If the input image is Jakob’s brain segmented template (256x256x198 voxels, with voxel size 1 mm x 1 mm x 1 mm), then a good way to obtain the corresponding coarse resolution input image for the ForwardSolver.in is as follows:

  • First crop the image in the z-direction (background, label 0) to go from 198 to 192 voxels; note that in this case, the physical image size parameter Lz in the z direction must be adjusted accordingly (i.e., 192x1.0x10^(-3) m);
  • Then downsample the padded image by a factor of 4 in the x, y and z directions, respectively; then the resulting downsampled image will have a size of 64x64x48 voxels (which will be the actual hexahedral elements in the FE discretization, with a corresponding number of 65x65x49 FE nodes);
  • Then a corresponding optimal choice of the parameters ndimx,ndimy,ndimz and mgnlevels is as follows: ndimx=ndimy=9, ndimz=7, mgnlevels=4.

Output/Post-processing

The program can save a variety of output (tumor density, deformation fields, material properties, etc., see the file Auxiliary.c). The quantities of interest so far have been: the total (cumulative) deformation field and the (normalized) tumor density at the end of the simulation. These are currently saved as floats. The deformation field, x,y,z order, with the nomenclature DeformationField+suffix(time step number), e.g. DeformationField.001.mhd, in case only the final results are of interest, set nstore=ntimesteps in ForwardSolver.in; then the output file DeformationField.001.mhd represents the total (cumulated) displacement/deformation (i.e., at time t=T). There is no need here to concatenate intermediate deformation fields (like it is being done for the purely mechanical solver ElasticSolverPLE), for simplicity, the total deformation (i.e., trajectory) is being updated after each time step inside the program (based on the velocity computed by the model).

Similarly, if only the tumor density maps at the end of the simulation are of interest, then set nstore=ntimesteps in ForwardSolver.in; then the (float) file TumorDensity.001.mhd represents the final tumor density maps (i.e., at time t=T).
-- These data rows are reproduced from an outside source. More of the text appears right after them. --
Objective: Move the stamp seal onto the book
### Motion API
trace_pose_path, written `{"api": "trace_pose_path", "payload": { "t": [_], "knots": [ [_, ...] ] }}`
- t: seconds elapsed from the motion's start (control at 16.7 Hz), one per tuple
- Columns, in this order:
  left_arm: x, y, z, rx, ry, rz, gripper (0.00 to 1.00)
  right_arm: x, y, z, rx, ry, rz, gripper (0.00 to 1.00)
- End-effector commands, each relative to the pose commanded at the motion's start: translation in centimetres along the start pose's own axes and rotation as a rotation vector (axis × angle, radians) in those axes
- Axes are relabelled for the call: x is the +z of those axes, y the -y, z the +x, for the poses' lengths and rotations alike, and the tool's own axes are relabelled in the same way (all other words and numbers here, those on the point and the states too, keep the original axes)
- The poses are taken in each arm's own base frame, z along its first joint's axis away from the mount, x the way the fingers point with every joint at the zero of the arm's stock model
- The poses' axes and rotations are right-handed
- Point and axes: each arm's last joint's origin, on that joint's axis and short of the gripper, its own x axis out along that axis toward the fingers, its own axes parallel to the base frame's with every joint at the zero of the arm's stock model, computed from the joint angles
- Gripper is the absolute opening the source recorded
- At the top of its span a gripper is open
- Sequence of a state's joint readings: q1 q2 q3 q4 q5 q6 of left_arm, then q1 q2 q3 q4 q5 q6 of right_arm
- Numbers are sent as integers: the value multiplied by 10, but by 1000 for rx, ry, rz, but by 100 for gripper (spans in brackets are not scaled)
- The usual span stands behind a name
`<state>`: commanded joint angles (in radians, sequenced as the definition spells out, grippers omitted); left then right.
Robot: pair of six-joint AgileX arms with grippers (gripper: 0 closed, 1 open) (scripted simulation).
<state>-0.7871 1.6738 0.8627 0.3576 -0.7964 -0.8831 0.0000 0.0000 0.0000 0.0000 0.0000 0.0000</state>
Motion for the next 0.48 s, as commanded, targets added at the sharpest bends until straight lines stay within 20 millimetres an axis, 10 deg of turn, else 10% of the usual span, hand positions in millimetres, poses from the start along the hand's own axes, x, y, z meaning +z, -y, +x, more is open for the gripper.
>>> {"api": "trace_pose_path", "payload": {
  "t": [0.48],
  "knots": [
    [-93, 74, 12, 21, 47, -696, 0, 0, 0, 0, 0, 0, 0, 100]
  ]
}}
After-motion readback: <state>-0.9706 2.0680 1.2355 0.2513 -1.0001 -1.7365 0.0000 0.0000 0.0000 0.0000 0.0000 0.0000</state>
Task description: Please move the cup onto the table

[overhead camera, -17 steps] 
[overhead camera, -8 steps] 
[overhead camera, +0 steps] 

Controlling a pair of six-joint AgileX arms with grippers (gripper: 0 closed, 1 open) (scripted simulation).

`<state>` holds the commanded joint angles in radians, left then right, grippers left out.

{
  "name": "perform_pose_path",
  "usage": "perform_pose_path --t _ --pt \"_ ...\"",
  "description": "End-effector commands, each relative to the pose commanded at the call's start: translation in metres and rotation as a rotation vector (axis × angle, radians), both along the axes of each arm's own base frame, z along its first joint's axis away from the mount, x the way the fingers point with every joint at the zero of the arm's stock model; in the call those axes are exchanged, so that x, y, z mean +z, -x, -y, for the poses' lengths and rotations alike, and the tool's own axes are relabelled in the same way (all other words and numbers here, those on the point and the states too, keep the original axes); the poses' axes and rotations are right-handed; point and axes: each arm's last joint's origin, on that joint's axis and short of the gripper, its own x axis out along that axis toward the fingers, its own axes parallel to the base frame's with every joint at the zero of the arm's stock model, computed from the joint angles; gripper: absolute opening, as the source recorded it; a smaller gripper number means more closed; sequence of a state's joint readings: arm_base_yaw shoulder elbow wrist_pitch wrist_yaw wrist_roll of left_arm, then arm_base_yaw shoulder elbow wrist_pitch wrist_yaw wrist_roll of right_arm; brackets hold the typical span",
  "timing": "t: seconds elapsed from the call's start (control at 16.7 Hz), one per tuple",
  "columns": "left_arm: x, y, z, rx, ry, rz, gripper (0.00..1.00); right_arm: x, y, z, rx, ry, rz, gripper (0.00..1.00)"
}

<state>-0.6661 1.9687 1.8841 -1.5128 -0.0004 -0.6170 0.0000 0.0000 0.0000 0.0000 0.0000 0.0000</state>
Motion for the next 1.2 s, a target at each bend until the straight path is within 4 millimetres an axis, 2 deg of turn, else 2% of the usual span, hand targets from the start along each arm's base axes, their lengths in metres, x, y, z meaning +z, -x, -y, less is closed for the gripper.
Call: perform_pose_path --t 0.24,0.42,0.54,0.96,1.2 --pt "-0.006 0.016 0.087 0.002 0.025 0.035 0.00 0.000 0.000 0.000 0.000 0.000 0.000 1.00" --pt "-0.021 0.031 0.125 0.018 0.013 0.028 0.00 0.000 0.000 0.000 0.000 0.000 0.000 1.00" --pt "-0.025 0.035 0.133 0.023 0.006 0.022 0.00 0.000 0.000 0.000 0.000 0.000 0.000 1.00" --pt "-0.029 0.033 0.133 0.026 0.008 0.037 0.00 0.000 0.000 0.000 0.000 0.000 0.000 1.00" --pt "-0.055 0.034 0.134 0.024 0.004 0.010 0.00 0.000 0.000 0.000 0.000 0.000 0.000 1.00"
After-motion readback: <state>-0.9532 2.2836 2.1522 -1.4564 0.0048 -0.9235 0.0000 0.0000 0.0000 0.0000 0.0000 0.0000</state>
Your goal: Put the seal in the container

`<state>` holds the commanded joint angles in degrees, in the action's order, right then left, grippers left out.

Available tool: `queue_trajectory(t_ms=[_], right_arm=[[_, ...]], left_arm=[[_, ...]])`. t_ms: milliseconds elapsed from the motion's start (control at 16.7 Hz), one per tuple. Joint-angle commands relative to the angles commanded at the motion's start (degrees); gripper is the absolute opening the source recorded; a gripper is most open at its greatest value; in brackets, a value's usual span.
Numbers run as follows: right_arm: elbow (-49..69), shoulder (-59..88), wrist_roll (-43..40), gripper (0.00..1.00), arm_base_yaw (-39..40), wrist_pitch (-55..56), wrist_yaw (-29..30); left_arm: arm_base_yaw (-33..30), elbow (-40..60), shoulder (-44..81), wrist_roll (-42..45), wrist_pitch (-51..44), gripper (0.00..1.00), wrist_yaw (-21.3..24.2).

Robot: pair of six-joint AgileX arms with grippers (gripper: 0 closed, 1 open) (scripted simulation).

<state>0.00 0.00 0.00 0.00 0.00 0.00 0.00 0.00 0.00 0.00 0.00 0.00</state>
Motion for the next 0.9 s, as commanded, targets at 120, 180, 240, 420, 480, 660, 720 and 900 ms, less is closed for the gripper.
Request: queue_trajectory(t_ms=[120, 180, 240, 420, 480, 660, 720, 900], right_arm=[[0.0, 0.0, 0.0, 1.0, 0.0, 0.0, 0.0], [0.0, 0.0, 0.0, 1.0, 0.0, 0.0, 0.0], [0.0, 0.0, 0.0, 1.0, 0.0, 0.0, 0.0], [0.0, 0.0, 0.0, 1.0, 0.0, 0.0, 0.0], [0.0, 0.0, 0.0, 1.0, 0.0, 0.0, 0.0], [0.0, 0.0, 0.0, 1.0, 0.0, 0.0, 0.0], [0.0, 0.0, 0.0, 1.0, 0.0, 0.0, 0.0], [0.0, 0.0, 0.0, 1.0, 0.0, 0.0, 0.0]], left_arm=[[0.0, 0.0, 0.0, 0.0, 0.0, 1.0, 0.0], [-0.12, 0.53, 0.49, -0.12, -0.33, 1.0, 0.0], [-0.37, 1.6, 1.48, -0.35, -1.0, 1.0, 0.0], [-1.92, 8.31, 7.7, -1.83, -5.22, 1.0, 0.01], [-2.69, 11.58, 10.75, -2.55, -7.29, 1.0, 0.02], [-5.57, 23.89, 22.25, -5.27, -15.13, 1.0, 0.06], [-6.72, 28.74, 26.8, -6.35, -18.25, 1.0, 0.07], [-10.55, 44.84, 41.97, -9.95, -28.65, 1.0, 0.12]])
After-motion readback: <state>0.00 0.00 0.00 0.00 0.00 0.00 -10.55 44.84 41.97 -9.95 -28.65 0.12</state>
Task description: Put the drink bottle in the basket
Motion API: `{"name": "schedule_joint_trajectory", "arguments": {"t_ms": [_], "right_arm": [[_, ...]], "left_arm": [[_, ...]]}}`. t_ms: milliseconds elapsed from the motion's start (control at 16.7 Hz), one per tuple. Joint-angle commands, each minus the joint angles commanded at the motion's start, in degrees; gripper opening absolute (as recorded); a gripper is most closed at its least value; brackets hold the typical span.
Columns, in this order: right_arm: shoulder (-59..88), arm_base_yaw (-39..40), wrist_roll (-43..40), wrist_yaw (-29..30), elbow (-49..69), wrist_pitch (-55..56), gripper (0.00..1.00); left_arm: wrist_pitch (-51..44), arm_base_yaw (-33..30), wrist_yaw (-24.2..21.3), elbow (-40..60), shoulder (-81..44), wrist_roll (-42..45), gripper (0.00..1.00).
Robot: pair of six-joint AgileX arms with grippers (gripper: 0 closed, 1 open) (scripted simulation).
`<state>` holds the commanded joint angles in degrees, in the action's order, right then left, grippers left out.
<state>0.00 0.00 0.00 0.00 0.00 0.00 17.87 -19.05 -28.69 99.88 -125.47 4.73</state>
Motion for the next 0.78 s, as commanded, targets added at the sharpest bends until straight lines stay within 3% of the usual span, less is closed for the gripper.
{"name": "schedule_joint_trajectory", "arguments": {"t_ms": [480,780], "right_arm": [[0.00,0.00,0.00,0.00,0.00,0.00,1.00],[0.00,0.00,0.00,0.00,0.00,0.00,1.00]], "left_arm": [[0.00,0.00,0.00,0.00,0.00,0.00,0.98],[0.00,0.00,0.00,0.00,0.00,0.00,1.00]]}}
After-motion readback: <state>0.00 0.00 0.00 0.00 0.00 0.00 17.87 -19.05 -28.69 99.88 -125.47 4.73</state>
  • The displacements resulted from FE calculations are saved per FE node; thus, if the downsampled input image size was 64x64x64 , then the corresponding size of the displacement field is 65x65x65 x 3 (vectorial field with 3 components xyz at each grid node, in the x,y,z order).
  • The displacements resulted from FE calculations are in physical dimensions.
  • The post-processing utilities ResampleDeformationField and ResampleImage included in GLISTR or PORTR software could be used to take such deformation fields resulted from FE calculations and construct the actual deformation fields to be used for image analysis, by resamling to the original image size and “voxelizing” them (i.e., if the padded original image size was say 256x256x128, then the resampled/voxelized deformation field should have a size of 256x256x128 x 3, and it should be in voxels instead of physical units).
  • The tumor density here it is saved per voxel (by linear interpolation from the nodal values), for convenience, for further resampling/visualization in MIPAV (needs to be overlaid on top of the deformed brain image). For the moment, it’s been resampled to the original image size (trilinear interpolation) in MIPAV, at the time of visualization.